ISO collaborates closely with the International Electrotechnical Commission (IEC) on all matters of
electrotechnical standardization.
The procedures used to develop this document and those intended for its further maintenance are
described in the ISO/IEC Directives, Part 1. In particular, the different approval criteria needed for the
different types of ISO documents should be noted. This document was drafted in accordance with the
editorial rules of the ISO/IEC Directives, Part 2 (see www.iso.org/directives).
Attention is drawn to the possibility that some of the elements of this document may be the subject of
patent rights. ISO shall not be held responsible for identifying any or all such patent rights. Details of
any patent rights identified during the development of the document will be in the Introduction and/or
on the ISO list of patent declarations received (see www.iso.org/patents).

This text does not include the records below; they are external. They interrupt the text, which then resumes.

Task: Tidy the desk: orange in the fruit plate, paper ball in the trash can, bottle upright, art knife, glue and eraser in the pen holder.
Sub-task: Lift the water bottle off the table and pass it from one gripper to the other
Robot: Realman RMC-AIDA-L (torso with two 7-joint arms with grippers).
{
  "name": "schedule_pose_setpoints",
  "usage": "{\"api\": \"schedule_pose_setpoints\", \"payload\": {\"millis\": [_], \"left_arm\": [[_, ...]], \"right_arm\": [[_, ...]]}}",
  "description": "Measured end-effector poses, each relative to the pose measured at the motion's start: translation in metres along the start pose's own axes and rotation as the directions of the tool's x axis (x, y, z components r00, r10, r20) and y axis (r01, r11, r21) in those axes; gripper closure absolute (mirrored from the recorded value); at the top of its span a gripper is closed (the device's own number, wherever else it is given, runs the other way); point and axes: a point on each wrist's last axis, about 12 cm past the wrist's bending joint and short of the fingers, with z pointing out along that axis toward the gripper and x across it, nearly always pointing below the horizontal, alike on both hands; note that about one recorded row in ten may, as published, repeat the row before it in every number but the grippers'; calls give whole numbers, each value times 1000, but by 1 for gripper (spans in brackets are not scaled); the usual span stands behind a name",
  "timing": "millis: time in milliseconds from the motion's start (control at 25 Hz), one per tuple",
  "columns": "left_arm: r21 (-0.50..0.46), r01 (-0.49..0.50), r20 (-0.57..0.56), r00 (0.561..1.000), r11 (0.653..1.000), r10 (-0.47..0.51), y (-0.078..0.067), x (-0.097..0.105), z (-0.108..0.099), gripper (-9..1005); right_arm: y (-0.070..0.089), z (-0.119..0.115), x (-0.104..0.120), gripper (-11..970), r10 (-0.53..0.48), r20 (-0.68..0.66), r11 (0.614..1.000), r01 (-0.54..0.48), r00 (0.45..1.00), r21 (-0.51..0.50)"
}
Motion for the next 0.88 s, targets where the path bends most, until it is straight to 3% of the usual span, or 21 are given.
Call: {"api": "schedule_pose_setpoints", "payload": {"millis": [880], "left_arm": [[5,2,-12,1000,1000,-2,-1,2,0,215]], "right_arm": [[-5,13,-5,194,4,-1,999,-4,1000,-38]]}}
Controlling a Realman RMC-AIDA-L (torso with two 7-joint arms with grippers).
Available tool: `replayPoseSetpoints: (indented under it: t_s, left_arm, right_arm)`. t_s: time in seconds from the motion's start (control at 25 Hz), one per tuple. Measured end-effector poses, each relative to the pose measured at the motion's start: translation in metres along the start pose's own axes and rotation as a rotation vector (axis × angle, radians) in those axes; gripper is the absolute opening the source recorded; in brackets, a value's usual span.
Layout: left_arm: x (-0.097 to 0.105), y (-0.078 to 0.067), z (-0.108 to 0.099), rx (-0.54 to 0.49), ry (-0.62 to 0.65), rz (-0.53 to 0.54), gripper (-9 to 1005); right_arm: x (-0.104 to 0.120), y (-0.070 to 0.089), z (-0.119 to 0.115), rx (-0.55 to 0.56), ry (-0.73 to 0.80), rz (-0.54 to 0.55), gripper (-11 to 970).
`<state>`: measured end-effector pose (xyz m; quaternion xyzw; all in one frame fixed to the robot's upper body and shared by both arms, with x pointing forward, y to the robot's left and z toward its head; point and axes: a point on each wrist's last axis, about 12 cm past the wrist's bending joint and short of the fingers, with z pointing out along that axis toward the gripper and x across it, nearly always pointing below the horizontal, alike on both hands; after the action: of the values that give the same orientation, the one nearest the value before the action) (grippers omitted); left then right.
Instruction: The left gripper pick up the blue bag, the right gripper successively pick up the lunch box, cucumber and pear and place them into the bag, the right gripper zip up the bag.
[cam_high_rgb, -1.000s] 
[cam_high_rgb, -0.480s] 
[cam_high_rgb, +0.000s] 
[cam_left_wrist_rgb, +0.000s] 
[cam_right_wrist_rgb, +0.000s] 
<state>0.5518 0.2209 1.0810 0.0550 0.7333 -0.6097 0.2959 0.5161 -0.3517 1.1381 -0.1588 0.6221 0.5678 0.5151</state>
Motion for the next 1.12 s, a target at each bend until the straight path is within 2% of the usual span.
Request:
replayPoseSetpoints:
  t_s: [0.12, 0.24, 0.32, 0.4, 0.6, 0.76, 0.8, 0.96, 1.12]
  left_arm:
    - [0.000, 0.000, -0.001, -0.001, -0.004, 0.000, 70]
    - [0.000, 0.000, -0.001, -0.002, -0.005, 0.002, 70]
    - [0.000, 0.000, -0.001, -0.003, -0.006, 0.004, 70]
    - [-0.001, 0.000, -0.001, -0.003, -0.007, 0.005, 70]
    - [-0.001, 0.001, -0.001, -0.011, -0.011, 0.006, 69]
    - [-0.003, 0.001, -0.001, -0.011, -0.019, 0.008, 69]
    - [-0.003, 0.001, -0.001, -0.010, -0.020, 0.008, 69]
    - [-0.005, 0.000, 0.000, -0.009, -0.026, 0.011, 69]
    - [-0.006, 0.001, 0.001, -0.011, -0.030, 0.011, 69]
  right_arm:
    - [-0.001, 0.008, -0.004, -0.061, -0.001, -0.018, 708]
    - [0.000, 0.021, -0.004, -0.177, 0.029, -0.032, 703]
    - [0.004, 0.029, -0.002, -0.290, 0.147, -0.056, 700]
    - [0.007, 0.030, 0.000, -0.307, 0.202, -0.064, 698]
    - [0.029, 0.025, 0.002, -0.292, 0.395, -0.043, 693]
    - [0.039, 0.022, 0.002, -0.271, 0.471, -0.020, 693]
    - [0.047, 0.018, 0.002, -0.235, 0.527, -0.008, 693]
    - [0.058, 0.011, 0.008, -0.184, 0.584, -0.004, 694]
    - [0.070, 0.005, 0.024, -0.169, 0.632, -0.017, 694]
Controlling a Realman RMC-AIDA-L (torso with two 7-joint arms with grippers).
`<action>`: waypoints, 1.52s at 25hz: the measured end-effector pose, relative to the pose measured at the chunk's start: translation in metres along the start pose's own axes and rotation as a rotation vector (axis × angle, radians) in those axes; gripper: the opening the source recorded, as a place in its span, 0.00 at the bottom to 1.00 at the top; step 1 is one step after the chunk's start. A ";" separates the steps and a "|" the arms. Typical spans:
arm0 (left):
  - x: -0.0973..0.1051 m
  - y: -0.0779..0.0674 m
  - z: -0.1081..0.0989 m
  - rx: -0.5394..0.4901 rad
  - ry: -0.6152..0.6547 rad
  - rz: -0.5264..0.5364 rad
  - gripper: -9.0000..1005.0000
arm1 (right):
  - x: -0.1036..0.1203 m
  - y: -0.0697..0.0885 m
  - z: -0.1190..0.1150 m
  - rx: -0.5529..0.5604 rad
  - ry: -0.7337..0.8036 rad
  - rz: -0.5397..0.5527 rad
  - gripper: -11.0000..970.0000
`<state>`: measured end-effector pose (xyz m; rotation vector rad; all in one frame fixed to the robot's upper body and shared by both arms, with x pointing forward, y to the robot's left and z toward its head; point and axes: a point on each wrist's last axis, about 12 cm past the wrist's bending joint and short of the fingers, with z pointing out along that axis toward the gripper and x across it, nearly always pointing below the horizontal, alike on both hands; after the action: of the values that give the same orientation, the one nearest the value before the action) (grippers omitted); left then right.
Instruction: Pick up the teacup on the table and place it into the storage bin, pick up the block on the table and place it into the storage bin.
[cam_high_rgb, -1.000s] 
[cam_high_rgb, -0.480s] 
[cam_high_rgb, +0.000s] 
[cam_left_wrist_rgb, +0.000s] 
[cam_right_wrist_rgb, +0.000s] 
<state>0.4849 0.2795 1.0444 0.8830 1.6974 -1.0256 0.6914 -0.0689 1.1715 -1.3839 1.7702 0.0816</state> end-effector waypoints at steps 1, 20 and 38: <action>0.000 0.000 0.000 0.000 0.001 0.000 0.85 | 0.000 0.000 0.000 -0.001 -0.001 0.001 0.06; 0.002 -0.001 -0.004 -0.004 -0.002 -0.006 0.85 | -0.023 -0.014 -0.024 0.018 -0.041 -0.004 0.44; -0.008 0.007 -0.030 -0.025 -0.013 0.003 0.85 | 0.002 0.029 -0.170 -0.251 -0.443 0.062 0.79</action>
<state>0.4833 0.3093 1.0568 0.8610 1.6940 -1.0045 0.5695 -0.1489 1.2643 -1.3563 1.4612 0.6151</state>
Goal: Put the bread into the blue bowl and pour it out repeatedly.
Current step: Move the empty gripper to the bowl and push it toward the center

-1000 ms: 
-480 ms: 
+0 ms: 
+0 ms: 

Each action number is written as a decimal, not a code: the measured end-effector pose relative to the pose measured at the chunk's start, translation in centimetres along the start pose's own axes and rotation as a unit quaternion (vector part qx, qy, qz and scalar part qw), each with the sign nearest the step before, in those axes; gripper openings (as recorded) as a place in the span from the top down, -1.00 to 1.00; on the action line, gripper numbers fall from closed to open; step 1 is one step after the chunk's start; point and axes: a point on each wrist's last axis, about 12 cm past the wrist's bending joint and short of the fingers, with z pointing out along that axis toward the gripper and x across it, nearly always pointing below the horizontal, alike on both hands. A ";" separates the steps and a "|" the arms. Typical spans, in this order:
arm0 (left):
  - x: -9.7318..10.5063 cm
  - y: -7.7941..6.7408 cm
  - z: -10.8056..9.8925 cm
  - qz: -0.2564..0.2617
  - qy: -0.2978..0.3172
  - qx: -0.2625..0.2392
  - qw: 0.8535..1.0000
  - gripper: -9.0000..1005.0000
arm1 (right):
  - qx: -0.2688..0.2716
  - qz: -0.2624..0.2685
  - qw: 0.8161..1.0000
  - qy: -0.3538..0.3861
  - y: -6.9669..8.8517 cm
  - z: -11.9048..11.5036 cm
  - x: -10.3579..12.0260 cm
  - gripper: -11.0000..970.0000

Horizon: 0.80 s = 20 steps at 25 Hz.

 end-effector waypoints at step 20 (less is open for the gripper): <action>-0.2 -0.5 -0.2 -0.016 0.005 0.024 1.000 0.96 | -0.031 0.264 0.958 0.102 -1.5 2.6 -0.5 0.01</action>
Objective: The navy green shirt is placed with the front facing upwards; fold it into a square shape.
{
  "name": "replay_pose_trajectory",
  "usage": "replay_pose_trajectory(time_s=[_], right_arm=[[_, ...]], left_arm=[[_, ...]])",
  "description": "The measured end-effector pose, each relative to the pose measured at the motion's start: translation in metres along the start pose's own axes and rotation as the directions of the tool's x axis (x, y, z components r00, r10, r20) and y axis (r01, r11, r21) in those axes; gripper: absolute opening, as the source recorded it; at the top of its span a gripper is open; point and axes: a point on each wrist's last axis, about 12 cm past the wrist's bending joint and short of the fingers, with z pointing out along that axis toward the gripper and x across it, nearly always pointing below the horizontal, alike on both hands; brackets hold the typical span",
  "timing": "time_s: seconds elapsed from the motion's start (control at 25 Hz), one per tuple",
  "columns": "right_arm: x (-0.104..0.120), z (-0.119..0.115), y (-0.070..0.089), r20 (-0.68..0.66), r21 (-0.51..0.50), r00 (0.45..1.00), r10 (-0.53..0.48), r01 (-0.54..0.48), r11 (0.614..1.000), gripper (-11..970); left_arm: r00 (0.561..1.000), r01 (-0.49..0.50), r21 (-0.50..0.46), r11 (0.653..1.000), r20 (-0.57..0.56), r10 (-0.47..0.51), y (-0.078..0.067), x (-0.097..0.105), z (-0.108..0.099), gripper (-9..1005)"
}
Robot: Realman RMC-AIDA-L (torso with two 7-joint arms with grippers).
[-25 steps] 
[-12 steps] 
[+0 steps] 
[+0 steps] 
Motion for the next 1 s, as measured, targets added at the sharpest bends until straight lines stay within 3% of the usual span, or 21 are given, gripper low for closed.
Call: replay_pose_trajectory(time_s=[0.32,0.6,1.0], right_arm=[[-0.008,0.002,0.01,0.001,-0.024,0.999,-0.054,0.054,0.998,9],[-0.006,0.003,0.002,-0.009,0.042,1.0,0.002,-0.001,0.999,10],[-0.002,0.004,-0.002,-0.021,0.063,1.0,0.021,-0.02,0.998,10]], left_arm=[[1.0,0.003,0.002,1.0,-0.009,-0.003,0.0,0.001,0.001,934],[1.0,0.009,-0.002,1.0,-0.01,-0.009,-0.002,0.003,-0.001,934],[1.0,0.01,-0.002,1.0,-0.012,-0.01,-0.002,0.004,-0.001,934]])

Any trade name used in this document is information given for the convenience of users and does not
constitute an endorsement.
For an explanation of the voluntary nature of standards, the meaning of ISO specific terms and
expressions related to conformity assessment, as well as information about ISO's adherence to
the World Trade Organization (WTO) principles in the Technical Barriers to Trade (TBT), see
www.iso.org/iso/foreword.html.
This document was prepared by Technical Committee ISO/TC 215, Health informatics.
Any feedback or questions on this document should be directed to the user’s national standards body. A
complete listing of these bodies can be found at www.iso.org/members.html.
iv
Introduction
Various clinical examinations, such as ultrasonic echocardiography (UCG), electrocardiogram (ECG)
and coronary angiogram (CAG) are used for diagnosis and treatment of cardiovascular diseases.
Cardiologists not only use imaging during those examinations but also numerical measurement data
obtained from clinician observation and the various medical device systems used in daily clinical
examination routines. They also consider information such as the patient's symptoms and the
examination procedure(s) performed. These data are stored with images and waveforms in standard
1)[1] [2]
formats such as DICOM® and MFER , or are stored as non-interoperable, manufacturer-specific
data formats.
In cardiac examinations, multiple devices are used simultaneously for diagnostic and therapeutic
purposes, and corresponding reports are produced by each device and system. This includes “cath labs”
(Cardiac Catheterization Lab) where multiple device modalities (e.g. haemodynamic monitoring and
imaging) are utilized and reports generated; however, as pointed out above there is little consistency in
the resulting reports, especially with respect to parametric data.
The contents of data required for these cardiac examination reports is generally different for
each medical facility, as well as clinicians performing the procedures. In addition to these general
interoperability challenges, medical researchers want to utilize such data for secondary purposes
utilizing a clinical database or registry to support, for example, nation-wide” big data” analytics
research programs. In order to support this secondary use, one must both collect the data generated
from devices and reporting systems and then register that data used in the cardiovascular division in a
clinical information database. However, since the contents and formats of the examination data are not
standardized and consistent, special conversion is required. The cost of machine conversion is typically
high, and there are increased risks of human error when an operator re-enters data manually.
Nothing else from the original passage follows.